● Aim of the task:
Which lines below contain the word "rail"? Copy each of them.

[Stored items]
=== Begin Enclosure ===

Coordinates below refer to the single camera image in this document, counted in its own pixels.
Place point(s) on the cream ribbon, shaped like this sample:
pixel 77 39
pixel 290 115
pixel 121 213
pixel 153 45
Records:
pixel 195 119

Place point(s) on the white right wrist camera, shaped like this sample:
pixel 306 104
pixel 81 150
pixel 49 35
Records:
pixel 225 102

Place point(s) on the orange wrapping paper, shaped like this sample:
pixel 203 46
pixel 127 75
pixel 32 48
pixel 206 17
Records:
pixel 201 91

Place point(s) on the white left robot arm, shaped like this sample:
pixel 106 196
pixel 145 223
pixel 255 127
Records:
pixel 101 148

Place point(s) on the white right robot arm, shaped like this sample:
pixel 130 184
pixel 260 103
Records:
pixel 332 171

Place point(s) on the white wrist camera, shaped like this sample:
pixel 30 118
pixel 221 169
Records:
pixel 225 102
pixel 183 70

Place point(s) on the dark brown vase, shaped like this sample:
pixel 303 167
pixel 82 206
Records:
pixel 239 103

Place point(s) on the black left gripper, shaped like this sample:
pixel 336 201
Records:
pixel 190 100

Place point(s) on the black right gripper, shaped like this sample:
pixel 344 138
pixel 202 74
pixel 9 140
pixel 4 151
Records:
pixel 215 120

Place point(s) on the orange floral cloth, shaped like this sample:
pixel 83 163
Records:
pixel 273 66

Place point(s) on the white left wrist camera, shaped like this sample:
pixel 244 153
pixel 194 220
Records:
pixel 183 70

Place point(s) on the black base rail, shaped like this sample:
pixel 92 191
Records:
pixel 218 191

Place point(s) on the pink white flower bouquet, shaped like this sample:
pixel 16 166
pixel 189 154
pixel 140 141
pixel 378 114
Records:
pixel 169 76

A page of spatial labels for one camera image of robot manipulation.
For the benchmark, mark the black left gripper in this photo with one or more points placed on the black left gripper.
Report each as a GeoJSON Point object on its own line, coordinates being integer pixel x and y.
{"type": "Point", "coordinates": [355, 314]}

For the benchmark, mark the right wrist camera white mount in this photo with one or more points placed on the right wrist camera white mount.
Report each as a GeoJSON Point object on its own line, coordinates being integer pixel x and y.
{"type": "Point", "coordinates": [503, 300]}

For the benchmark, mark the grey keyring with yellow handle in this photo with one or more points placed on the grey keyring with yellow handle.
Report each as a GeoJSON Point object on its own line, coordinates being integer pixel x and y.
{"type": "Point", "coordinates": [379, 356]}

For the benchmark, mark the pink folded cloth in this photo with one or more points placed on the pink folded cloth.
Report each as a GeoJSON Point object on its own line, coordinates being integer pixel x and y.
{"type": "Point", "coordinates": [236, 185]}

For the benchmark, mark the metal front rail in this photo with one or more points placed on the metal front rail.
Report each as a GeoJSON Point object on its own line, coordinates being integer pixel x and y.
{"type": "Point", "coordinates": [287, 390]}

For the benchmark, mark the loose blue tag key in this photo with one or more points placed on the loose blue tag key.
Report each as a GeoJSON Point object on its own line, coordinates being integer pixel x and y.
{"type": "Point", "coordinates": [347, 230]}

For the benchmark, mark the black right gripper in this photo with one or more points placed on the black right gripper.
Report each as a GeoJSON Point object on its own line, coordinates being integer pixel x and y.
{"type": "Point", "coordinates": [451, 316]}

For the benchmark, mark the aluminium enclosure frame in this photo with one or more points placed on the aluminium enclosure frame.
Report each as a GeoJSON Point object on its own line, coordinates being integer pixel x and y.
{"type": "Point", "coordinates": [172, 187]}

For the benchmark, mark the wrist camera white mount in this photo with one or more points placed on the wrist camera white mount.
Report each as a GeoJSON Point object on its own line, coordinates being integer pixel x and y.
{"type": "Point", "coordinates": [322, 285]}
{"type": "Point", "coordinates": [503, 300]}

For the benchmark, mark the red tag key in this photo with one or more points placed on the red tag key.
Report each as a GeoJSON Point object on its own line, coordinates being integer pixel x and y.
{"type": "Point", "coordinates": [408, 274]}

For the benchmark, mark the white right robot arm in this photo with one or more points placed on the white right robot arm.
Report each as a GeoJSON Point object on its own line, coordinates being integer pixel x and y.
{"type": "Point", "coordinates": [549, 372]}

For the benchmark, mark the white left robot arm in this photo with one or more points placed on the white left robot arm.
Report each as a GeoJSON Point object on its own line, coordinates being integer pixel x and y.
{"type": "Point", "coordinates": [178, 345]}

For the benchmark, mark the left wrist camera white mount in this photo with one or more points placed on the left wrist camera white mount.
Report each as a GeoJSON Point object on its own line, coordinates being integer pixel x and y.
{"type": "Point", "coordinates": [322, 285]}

=== End Enclosure ===

● Task answer:
Place point(s) on the black base rail, shaped like this sample:
For the benchmark, mark the metal front rail in this photo with one or more points placed on the metal front rail.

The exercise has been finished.